Hi, thank you for your attention!

> They compare the performance of this model to the worst 7B code llama model. The base code llama 7B python model scores 38.4% on humaneval, versus the non-python model, which only scores 33%.

We are comparing multilingual models, and we are not focused on python-finetuned versions

> They compare their instruct tuned model to non-instruct-tuned models. Instruction tuning can add 20% or more to humaneval performance. For example, WizardLM 7B scores 55% on humaneval [1], and I've trained a 7B model that scores 62% [2]. > For another example of instruction tuning, Stablecode instruct tuned benchmarks at 26%, not the 20% they cite for the base model [3]
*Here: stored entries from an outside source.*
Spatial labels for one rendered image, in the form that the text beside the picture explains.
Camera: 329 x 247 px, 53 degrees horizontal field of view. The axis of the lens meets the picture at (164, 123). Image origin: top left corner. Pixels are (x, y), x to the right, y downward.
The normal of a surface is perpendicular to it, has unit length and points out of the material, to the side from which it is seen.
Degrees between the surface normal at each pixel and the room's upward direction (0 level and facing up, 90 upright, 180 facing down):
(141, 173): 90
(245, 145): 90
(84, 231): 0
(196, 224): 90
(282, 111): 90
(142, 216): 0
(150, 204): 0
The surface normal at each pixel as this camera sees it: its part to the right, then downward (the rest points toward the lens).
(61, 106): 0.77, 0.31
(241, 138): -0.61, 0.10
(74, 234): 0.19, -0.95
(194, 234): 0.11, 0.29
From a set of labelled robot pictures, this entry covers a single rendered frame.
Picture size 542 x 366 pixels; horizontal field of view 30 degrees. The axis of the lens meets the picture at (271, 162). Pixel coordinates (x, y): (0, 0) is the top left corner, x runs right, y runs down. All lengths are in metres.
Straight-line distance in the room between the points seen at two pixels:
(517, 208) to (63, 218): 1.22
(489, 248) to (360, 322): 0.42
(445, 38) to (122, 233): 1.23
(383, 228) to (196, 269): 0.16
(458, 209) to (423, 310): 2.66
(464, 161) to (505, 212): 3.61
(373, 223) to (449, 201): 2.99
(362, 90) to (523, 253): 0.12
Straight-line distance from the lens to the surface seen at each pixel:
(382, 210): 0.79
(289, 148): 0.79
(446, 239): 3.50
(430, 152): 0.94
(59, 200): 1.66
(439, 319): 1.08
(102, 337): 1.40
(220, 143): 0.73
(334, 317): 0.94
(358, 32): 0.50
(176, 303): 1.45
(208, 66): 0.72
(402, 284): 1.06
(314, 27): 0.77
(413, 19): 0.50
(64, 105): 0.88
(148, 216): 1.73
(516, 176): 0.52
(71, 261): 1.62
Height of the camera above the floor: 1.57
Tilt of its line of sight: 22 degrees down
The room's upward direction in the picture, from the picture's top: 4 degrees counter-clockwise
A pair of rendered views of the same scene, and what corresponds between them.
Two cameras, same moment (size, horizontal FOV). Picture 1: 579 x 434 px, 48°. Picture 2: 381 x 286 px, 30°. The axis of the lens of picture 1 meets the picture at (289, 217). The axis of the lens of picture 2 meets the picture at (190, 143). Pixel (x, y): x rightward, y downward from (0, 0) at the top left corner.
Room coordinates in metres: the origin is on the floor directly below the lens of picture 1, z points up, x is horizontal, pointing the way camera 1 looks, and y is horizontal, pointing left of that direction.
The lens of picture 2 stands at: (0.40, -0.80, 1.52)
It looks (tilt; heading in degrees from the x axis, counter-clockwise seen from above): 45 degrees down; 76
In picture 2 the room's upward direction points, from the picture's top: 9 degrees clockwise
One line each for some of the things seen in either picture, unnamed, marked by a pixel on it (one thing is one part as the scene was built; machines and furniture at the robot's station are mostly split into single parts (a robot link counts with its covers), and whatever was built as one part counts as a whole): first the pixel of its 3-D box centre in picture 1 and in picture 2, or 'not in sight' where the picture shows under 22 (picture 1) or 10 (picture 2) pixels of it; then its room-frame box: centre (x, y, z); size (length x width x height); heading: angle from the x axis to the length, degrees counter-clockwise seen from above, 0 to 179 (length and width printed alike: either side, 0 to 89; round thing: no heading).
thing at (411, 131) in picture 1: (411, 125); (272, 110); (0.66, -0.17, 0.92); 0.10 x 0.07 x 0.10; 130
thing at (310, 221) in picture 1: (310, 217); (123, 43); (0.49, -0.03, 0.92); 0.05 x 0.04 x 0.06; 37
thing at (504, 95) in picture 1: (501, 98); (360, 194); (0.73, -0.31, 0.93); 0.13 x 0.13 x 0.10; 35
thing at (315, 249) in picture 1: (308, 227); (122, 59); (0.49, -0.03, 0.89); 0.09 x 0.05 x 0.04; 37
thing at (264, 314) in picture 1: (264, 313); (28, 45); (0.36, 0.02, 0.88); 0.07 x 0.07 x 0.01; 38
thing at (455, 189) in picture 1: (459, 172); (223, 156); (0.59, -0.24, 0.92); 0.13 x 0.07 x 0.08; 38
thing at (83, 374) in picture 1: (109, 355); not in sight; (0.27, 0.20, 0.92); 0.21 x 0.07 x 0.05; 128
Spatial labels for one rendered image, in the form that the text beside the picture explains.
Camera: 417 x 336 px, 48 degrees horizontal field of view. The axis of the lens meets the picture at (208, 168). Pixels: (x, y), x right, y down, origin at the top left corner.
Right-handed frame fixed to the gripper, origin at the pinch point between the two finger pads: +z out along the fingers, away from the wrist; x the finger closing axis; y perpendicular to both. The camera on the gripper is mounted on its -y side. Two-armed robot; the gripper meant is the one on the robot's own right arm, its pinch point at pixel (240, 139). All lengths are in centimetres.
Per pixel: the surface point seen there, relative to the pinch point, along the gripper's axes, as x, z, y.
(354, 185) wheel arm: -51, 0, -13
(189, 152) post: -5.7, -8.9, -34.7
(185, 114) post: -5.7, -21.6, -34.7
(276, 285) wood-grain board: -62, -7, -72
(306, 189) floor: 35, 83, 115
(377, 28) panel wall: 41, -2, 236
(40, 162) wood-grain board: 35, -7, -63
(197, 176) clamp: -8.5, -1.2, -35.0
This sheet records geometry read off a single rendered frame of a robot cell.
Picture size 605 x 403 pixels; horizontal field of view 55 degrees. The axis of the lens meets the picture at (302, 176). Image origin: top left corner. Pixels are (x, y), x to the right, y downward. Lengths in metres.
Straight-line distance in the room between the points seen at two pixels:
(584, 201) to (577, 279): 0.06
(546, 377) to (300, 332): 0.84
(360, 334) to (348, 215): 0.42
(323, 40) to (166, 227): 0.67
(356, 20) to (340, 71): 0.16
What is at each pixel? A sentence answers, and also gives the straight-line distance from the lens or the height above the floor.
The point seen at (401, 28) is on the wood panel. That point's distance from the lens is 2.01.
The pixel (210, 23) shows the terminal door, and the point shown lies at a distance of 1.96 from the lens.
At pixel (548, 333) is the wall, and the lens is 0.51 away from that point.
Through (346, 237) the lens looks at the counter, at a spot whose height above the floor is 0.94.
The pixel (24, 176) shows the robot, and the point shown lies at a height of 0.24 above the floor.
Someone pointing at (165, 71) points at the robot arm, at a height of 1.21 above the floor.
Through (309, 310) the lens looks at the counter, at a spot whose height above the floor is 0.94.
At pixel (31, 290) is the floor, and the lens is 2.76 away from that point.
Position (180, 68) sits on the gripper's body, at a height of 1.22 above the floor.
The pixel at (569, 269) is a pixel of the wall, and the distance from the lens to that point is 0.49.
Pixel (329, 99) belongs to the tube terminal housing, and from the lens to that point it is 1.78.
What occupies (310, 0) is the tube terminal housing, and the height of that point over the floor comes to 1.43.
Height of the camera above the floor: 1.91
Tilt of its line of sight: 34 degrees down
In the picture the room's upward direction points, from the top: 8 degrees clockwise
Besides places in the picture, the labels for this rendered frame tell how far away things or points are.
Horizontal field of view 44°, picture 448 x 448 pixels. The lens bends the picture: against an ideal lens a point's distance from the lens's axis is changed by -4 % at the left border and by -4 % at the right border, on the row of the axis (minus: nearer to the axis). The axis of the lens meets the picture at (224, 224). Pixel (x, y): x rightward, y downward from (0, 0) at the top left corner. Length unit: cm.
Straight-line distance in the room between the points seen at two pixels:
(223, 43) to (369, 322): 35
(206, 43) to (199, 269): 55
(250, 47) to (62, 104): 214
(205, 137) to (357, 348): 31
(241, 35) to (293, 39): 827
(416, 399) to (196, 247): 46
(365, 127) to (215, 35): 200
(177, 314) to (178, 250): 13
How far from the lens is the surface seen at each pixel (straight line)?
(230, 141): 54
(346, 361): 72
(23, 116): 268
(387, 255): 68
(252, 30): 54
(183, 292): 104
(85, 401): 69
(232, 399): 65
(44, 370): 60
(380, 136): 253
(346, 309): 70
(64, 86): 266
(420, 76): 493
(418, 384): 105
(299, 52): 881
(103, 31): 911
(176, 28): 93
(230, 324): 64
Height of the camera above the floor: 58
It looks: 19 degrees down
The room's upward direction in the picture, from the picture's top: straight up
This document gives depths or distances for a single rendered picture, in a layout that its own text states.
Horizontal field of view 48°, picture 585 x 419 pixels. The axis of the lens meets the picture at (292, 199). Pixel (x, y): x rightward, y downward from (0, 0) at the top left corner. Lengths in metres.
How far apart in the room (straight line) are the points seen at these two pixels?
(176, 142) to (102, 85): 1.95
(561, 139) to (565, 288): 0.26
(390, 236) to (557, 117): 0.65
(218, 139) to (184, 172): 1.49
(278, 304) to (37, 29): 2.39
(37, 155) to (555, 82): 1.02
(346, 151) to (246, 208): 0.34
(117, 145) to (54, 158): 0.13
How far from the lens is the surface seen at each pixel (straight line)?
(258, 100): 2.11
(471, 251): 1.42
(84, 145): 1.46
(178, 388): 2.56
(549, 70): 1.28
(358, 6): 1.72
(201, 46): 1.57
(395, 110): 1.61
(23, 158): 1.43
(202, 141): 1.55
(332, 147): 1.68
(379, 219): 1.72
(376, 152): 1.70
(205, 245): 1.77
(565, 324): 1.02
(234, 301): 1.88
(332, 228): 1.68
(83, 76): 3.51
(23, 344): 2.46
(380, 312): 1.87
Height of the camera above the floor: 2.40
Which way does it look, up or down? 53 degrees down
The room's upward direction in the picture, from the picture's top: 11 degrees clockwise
We have two separate comparisons (see https://huggingface.co/smallcloudai/Refact-1_6B-fim) for completion-based models and instruction-following-based models with different humaneval formats. But we are considering our model as a completion (FIM) one in the first place and we were using 85% non-instruction following data to make the final model. The chat functionality is really limited for such small models

> Starcoder, when prompted properly, scores 40% on humaneval

Yep, that is right. But worth mentioning, the starcoder model showed 40% while being extra finetuned exclusively on python

> They do not report their base model performance (as far as I can tell)

Our base model gets around 20-23% humaneval. But it is not the case since the model was trained using 50% non-code data (considering the model's size it was really hard to keep the model converging)